[Activity] Look for the string "black" in the listing. Copy each line that has it.

[Input for this task]
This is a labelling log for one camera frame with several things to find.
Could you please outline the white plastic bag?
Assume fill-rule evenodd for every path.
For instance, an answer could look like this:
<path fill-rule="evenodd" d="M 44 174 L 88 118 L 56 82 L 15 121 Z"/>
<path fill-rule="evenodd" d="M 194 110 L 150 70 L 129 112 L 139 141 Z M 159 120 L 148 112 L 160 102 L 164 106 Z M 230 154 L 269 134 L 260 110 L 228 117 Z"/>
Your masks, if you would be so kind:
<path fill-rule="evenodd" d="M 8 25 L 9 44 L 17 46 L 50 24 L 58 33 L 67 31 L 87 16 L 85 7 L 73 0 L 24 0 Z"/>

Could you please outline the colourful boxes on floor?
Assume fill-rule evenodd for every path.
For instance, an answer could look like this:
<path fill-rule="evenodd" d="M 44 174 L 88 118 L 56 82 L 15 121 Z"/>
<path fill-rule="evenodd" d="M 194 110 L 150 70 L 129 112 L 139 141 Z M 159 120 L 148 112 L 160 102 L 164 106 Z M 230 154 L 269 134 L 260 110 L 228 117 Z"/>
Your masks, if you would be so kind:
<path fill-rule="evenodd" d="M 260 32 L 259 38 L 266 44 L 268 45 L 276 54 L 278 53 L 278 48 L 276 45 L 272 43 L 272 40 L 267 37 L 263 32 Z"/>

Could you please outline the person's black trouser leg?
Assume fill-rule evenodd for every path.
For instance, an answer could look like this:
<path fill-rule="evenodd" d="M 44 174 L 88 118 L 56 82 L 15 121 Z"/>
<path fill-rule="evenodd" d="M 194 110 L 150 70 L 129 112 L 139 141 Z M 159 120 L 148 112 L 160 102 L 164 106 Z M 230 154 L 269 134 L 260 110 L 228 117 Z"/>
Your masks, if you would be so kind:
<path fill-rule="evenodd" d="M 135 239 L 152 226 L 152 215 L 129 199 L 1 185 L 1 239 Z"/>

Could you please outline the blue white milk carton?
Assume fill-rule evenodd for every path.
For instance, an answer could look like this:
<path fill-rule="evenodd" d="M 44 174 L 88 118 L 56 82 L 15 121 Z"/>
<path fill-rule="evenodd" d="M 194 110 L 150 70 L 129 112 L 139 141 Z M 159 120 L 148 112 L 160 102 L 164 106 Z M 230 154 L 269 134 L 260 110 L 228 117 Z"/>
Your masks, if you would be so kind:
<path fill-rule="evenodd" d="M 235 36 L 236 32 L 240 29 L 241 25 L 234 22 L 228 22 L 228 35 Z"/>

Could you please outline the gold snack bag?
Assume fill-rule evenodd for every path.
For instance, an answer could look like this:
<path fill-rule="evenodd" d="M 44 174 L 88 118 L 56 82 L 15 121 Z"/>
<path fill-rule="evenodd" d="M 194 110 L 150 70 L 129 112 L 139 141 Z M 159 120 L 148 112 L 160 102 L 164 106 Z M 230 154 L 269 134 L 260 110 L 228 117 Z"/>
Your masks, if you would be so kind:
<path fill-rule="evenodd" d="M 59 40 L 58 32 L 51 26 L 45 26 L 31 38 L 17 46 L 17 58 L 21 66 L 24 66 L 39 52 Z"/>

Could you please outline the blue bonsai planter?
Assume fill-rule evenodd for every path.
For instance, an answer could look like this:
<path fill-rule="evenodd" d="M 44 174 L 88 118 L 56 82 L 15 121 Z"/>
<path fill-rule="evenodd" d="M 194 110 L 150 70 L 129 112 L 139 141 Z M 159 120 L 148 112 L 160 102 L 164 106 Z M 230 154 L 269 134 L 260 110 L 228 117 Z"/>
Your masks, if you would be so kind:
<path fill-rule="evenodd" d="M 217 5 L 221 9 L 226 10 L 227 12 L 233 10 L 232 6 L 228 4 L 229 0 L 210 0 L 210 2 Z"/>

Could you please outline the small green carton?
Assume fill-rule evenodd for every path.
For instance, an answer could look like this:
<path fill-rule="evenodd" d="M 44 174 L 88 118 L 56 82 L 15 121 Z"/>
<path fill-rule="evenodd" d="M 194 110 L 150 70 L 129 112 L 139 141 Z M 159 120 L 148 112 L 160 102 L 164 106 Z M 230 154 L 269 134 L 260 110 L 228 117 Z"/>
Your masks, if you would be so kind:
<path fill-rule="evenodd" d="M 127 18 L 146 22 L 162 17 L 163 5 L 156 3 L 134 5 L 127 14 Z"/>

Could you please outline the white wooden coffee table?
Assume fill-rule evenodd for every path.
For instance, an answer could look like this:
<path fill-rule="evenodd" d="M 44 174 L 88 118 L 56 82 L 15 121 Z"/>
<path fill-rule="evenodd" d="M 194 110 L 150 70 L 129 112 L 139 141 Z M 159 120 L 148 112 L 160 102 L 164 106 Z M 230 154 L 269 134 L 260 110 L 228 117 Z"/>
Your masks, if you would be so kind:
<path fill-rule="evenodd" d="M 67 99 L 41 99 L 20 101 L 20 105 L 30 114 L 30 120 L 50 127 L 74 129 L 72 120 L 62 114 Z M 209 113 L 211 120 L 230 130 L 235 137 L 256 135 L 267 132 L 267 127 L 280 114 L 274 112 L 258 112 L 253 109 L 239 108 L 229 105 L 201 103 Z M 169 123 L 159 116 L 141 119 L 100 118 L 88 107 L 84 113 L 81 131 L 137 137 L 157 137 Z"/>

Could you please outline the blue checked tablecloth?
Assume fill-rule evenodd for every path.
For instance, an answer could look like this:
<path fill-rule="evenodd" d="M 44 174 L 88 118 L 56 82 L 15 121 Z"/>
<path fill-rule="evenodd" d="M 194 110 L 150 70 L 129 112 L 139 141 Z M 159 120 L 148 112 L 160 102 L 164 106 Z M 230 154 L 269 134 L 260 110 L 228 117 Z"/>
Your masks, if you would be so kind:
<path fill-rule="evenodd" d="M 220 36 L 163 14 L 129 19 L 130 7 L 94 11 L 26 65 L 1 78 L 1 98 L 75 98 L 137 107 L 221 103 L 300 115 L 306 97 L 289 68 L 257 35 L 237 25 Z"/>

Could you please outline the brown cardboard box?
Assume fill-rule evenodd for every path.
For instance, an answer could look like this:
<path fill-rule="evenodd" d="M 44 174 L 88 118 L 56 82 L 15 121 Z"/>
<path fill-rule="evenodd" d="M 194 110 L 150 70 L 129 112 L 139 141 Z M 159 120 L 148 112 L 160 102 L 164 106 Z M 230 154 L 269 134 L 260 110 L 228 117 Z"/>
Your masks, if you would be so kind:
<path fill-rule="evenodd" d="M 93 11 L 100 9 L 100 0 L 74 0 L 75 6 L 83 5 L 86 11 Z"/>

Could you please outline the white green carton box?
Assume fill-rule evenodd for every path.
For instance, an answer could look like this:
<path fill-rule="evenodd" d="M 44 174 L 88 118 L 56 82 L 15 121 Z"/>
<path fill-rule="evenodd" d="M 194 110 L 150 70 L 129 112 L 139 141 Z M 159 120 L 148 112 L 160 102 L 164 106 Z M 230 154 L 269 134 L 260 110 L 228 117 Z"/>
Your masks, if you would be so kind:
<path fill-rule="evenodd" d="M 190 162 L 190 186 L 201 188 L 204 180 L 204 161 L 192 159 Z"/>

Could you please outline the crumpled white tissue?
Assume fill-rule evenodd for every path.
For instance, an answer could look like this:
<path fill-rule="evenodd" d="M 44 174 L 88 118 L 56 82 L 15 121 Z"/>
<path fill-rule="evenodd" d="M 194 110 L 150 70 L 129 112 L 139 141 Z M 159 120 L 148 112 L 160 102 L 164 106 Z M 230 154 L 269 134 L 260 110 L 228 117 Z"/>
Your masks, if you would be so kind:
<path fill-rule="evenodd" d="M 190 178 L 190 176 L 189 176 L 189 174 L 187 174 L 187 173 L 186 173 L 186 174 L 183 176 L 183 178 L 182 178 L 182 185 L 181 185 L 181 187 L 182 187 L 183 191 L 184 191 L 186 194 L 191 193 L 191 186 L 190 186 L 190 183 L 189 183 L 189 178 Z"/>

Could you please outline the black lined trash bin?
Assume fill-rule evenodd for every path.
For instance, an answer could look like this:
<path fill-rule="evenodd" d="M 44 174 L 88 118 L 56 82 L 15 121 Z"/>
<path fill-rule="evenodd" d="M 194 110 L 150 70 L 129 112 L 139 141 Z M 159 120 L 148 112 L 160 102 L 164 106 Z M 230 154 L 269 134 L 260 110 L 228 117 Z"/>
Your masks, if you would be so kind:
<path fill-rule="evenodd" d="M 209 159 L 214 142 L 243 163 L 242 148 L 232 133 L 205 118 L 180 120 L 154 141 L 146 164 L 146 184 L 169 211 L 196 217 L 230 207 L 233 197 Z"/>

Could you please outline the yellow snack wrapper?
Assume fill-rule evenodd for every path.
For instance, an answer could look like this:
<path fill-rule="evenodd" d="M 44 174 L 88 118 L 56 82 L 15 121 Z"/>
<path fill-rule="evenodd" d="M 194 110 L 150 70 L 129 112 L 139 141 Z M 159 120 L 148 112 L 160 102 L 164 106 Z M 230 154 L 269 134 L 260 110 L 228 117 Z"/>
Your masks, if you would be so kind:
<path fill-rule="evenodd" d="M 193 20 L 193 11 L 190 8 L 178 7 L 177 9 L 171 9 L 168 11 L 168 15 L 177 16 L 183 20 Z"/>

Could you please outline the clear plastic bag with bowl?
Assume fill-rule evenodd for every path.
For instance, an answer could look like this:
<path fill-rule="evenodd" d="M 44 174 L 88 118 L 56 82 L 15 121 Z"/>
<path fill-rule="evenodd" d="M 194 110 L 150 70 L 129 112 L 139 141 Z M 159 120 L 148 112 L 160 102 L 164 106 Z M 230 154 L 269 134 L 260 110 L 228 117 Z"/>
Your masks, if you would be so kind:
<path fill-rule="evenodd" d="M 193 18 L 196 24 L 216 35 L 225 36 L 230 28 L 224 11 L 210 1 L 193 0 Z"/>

---

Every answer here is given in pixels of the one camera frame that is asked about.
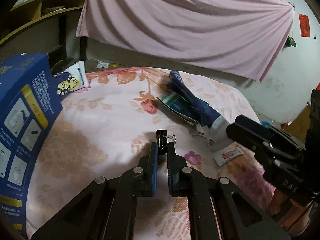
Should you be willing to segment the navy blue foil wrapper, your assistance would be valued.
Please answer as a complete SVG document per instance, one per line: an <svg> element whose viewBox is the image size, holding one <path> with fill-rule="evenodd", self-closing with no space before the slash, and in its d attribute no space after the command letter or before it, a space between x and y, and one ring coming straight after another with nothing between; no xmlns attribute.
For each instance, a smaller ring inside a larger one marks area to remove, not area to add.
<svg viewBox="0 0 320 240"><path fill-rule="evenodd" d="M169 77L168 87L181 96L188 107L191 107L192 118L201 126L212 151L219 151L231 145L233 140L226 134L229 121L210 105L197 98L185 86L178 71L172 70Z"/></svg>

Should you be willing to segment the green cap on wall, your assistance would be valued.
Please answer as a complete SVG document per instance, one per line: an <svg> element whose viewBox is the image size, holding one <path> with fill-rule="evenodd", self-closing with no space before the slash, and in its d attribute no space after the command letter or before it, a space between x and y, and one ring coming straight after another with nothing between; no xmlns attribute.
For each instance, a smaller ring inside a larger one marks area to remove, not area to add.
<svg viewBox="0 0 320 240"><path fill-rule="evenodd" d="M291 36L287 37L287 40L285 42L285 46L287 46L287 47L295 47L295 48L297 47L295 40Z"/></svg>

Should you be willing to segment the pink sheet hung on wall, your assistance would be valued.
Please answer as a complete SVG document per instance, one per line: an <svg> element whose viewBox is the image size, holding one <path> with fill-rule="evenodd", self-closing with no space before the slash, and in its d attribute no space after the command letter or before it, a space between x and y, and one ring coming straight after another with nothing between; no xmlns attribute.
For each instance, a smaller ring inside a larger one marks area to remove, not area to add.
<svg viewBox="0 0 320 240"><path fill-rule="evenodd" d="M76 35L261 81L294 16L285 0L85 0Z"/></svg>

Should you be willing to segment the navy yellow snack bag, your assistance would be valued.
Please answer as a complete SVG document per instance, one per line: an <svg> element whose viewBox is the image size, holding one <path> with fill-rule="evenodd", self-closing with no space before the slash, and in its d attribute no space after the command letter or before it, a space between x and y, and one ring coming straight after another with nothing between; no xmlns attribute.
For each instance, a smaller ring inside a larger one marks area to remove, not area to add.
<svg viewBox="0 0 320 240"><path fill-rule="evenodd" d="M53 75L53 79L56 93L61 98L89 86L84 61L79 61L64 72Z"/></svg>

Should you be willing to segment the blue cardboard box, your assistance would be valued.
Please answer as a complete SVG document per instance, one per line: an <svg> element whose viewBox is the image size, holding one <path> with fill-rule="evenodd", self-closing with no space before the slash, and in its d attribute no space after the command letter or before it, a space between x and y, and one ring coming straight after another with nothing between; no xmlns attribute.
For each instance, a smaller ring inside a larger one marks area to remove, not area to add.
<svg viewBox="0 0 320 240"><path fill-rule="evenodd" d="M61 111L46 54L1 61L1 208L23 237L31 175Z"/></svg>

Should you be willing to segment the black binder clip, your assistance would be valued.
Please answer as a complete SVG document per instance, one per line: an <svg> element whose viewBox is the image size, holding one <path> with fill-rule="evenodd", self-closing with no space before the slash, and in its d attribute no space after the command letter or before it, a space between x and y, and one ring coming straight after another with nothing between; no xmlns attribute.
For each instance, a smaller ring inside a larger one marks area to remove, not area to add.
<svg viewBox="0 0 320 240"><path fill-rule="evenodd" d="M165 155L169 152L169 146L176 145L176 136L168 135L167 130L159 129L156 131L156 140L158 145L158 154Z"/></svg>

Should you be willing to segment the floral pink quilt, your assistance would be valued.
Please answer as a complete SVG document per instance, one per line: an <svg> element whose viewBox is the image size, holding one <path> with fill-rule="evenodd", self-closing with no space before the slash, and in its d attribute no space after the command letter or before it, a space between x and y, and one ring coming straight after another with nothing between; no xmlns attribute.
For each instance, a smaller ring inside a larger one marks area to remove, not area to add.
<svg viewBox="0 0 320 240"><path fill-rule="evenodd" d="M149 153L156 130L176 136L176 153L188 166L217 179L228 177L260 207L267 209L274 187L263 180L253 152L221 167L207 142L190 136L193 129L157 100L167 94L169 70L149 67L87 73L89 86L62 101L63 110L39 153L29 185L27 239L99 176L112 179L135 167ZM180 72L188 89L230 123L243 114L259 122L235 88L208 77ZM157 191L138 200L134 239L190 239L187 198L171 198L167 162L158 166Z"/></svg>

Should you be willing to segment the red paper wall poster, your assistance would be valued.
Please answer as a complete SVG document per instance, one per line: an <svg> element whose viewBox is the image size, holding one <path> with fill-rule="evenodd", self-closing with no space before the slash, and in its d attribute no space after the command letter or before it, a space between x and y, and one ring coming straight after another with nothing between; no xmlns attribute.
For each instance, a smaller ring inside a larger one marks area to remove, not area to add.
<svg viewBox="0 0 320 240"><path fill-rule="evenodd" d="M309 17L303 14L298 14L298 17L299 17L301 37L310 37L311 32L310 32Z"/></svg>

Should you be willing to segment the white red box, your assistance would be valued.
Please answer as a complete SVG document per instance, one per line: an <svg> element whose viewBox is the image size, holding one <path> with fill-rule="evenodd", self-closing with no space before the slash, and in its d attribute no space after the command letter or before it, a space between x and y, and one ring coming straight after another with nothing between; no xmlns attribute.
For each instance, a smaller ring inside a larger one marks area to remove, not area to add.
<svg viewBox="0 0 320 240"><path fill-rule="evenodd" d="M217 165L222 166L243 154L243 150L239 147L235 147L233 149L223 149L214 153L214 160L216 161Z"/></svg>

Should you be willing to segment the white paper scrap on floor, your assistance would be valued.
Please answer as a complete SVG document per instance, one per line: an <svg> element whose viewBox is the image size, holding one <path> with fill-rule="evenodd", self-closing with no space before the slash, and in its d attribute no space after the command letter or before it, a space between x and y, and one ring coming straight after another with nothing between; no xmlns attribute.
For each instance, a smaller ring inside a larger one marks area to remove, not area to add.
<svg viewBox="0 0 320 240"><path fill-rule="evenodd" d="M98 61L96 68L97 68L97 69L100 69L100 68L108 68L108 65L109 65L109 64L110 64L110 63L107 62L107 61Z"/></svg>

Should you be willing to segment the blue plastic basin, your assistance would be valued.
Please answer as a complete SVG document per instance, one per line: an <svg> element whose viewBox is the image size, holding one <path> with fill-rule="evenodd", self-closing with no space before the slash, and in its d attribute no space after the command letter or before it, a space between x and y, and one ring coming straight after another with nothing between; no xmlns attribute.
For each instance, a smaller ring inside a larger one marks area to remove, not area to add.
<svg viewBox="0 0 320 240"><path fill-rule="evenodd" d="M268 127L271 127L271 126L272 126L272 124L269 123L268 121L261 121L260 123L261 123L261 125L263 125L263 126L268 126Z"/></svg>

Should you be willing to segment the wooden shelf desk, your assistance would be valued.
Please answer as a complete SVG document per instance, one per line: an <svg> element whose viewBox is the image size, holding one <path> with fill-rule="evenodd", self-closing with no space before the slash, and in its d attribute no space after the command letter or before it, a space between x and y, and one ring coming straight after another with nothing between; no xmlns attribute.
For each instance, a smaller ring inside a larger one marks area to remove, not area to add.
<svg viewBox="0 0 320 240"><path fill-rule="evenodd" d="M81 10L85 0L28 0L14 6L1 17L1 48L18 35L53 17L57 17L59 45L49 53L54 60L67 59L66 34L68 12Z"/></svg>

...

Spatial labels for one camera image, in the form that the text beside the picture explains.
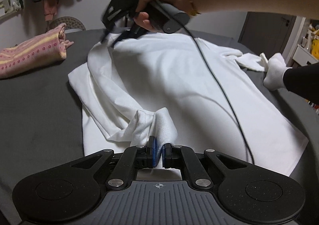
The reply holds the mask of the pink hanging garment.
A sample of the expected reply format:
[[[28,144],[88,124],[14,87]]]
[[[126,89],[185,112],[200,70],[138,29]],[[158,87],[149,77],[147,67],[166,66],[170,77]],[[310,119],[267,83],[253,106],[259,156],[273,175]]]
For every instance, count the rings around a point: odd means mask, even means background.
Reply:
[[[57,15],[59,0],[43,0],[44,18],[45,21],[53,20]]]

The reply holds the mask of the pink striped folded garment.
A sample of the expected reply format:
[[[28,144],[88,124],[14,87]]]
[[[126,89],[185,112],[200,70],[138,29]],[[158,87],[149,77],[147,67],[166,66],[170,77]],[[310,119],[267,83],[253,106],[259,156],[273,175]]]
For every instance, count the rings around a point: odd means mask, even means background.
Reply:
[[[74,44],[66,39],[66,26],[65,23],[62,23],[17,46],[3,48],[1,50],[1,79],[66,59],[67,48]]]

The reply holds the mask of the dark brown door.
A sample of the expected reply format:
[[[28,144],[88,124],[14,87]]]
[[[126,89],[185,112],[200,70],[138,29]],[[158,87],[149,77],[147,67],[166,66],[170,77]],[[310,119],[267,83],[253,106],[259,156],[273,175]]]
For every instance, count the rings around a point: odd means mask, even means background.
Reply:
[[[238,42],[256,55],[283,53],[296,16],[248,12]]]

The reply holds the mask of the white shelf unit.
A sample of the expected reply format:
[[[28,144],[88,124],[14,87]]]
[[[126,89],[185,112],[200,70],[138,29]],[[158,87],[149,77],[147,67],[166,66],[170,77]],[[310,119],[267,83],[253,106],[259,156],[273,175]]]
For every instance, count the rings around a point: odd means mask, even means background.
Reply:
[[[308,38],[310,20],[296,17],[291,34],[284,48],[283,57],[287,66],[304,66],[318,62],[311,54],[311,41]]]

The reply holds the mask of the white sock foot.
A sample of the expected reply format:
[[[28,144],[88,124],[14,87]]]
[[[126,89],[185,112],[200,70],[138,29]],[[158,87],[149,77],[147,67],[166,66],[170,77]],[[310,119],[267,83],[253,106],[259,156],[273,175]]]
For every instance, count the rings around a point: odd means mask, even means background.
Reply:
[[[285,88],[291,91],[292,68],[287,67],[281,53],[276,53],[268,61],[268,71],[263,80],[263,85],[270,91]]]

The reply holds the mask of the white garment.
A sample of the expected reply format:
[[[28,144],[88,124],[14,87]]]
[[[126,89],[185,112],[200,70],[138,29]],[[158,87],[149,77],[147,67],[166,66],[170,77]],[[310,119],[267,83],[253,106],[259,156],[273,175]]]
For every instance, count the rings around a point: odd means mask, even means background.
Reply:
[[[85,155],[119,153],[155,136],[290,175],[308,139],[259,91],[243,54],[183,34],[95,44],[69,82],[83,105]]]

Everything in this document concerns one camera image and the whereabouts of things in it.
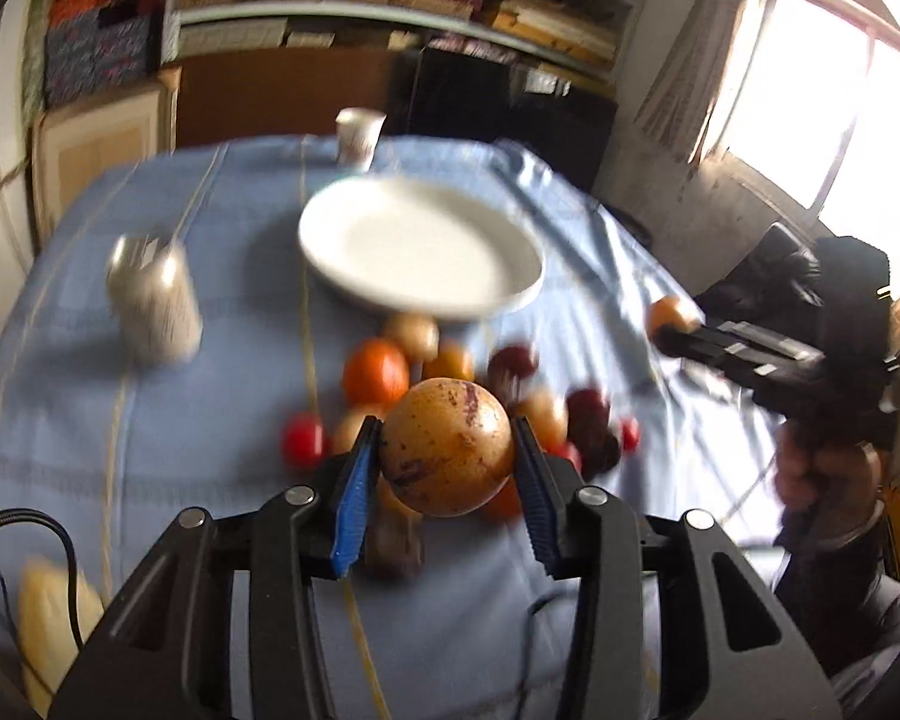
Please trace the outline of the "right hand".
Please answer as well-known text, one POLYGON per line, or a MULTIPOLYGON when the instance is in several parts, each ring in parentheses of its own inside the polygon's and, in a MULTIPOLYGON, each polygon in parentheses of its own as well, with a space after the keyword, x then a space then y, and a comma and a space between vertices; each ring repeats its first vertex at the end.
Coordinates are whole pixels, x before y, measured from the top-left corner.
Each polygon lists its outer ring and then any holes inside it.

[Reply]
Could you please outline the person's black trouser leg?
Could you please outline the black lined trash bin?
Should you be willing to segment the black binder clip, your assistance would be valued.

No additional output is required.